Monday, October 1, 2007

VLJs' Impact on ATC Is Uncertain

Aviation Week & Space Technology 09/24/2007, page 63
David Hughes Washington
As deliveries begin, the impact of very light jetson the ATC system is just beginning

With as many as 7,600 very light jets forecast to be flying in U.S. skies by 2025, a key operational question will be whether an air traffic system transitioning to satellite-based navigation will be able to absorb all of them.
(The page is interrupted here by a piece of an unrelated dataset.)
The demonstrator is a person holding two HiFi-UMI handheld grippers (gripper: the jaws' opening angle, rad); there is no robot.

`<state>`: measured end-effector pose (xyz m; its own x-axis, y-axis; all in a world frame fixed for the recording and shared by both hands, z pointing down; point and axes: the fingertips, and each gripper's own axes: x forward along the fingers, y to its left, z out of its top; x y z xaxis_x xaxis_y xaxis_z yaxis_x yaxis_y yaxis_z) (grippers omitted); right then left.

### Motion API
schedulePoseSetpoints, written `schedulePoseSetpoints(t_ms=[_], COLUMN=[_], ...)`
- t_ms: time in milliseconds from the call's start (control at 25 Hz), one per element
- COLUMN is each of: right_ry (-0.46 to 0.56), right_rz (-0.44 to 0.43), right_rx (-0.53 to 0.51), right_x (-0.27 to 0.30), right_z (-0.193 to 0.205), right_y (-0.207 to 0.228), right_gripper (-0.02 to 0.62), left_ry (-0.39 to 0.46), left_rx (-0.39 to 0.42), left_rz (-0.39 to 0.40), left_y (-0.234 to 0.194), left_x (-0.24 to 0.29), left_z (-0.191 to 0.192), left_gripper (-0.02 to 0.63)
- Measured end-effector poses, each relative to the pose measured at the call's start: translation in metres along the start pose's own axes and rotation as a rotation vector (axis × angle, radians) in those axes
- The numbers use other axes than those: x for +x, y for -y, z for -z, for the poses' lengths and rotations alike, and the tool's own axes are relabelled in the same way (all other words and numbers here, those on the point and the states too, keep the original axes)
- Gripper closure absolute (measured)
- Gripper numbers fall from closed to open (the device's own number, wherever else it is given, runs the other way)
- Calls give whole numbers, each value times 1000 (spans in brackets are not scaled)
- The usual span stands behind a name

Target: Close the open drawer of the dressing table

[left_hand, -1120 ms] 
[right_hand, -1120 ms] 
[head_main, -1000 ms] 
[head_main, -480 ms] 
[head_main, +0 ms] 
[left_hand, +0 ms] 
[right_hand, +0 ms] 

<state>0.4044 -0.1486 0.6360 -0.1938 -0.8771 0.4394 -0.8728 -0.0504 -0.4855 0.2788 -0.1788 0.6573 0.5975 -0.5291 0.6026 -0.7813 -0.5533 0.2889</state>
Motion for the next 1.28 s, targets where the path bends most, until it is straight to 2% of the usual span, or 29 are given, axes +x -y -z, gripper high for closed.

The Government Accountability Office recently summarized nine VLJ outlooks, ranging from the Teal Group’s low of 3,000 aircraft by 2016 to Rolls-Royce’s high of 7,600 by 2025. The air taxi business will play a role, alongside owner-flown aircraft, in any additional load on the U.S. air traffic system.

Florida-based DayJet is about to show what it can do with an on-demand air taxi service using the Eclipse 500. The company expects to have 40 Eclipse 500s in service by year-end and 140 by late 2008, according to Bruce J. Holmes, director of air systems research. For 33 years, he worked as a research scientist at NASA Langley Research Center, where he helped to design the NextGen ATC system with the FAA.

Holmes says DayJet will be opening up service primarily to “underutilized” airports, with initial operations using five DayPorts at Boca Raton, Lakeland, Gainesville, Tallahassee and Pensacola, Fla. Flights will operate selling seats “in network” to these airports and “out of network” to other facilities in Florida when a customer charters an entire airplane. DayPort locations will then be added at similar airports in Alabama, Georgia, Mississippi, North Carolina, South Carolina and Tennessee.

Meanwhile, DayJet is starting operations just at the end of the biggest summer-delay meltdown in the history of U.S. civil aviation. The problems naturally have been at large and congested airports—in the New York metropolitan area, for example. But big airports aren’t where DayJet plans to fly. Holmes says the NextGen ATC plan devised by the Joint Planning and Development Office in Washington will not fix congestion at 14 of the 35 biggest U.S. airports. They will still be in a serious delay crunch when the program is completed, he notes.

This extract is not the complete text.